Bu hususta sözün özü şudur: Allahü teâlâ, ancak âhiretin dehşetengiz hallerini müşahede ettiklerinde, tevbeye yönelenlerin tevbelerinin kabul edilmeyeceğini haber verip, daha sonra kâfirlerden bahsetmiştir. Binâenaleyh bu gibi kimselerin ölürken iman edişlerinin de makbul olmadığını beyân buyurmuştur. Hiç şüphesiz kâfir, Allah katında, fiil bakımından daha kabîh (çirkin) ve derece bakımından daha düşüktür. Bundan dolayı en fazla hor ve hakir kılınışın, kâfire has kılınması gerekir. Binâenaleyh âyetteki, "Biz onlar için pek acıktı bir azap hazırlamışadır" buyruğunun, onlara kâfir oluşları sebebi ile daha fazla ceza ve zilletin verildiğini beyân etmek için, kâfirlerle ilgili bir ifâde olması caizdir.

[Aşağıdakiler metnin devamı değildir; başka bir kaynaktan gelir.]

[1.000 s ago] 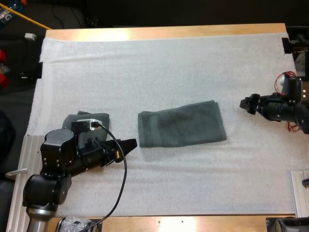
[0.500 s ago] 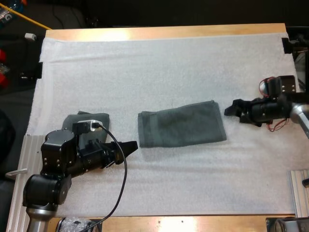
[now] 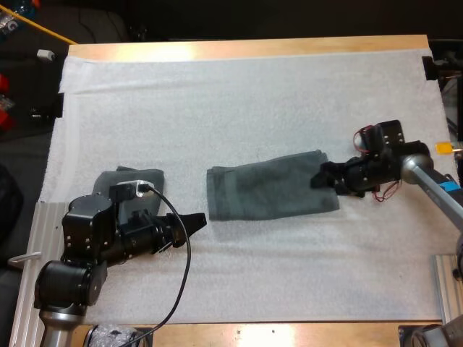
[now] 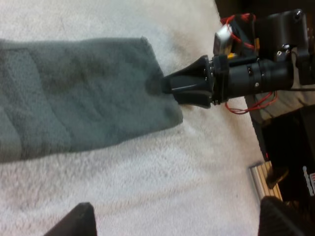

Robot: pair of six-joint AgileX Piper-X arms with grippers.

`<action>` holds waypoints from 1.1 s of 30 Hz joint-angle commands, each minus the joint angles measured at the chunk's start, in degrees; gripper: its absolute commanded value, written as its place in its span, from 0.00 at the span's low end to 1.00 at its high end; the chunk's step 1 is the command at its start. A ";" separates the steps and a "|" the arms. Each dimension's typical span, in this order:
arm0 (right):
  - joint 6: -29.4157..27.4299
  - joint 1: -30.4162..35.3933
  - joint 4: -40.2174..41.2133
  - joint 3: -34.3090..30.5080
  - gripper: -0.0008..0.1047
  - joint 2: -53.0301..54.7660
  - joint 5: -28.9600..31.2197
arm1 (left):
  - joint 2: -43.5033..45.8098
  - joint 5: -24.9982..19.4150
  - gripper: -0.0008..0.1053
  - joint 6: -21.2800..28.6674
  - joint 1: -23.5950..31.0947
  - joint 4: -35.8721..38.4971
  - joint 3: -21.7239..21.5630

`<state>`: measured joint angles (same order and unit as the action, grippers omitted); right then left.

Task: Pick towel from pile, fold and stack

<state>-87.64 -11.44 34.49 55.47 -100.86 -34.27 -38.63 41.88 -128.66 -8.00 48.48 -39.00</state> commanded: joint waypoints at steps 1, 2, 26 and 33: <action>-0.17 -0.72 -0.26 0.34 0.64 -0.49 -0.54 | 0.20 0.24 0.62 0.31 -0.30 0.69 -0.25; 0.34 -1.28 -0.27 0.34 0.64 -0.50 -0.43 | 0.20 0.16 0.62 0.44 -0.30 0.98 -0.25; -10.26 -2.53 20.41 0.34 0.01 15.30 45.94 | 0.20 0.33 0.62 1.71 -0.30 0.96 -0.25; -6.53 -9.93 19.68 0.34 0.01 18.00 39.86 | 0.20 0.33 0.62 1.71 -0.30 0.94 -0.25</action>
<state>-94.28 -21.44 53.73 55.63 -83.13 6.46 -38.63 41.88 -127.28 -8.00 49.59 -39.00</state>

Va'îdiyye'nin dayandığı ikinci yöne gelince bunun cevabı şöyledir: Allahü teâlâ, kıyametin korkunç halleri göründüğünde tevbelerin kabul olmayacağını haber vermiştir. Tevbe olmayınca, orada hem cezalandırma, hem de affetme söz konusu olabilir. Bu ise, bir çeşit korkutmadır. Bu, Hak teâlâ'nın, "Şüphesiz ki Allah, kendisine eş tanınmasını affetmez. Ondan başkasını dileyeceği kimseler için bağışlar" (Nisa, 48) âyetinde olduğu gibidir. Bu "hitap deliline" tutunmadır. Mu'tezile ise bunu kabul etmemektedir. Allah en iyi bilendir.

Beşinci Mesele

Allahü teâlâ, ölüm esnasında görülen dehşetli hallere binâen "tevbe edenler"e, "kâfirler"i atfetmiştir. Ma'tuf, ma'tûfun aleyhten başkadır. Bu da ehl-i salattan olan fâsıkların (günahkârların) kâfir olmamalarını gerektirir. Yine bununla, Haricîlerin "Fâsık, kâfirdir" şeklindeki sözleri bâtıl olmuş olur. Bununla münafıkların murad edilmiş olduğunu söylemek mümkün değildir. Zira doğru olan görüş, münafığın kâfir sayılmasıdır. Nitekim Cenâb-ı Hak, "Allah şehâdet eder ki münafıklar hiç şüphesiz yalancıdırlar" (Münafikun, 1) buyurmuştur. Allah en iyi bilendir.

Altıncı Mesele

Âyetteki (......) kelimesi, "biz hazırladık ve âmâde kıldık" manasına gelir. Bunun bir benzeri de, cehennem ateşi hakkındaki, "O (ateş) kâfirler için hazırlanmıştır" (Bakara.24) âyetidir. Alimlerimiz bu âyeti, cehennemin şu anda yaratılmış bulunduğuna delil getirmişlerdir. Çünkü "acıklı (elim) bir azab", ancak cehennemin ateşi ve soğuğudur. Âyetteki "Hazırlamışızdır" ifâdesi, geçmişten haber vermektedir. Bu da cehennemin yaratılmış olduğuna, bu bakımdan da delâlet eder. Allah en iyi bilendir.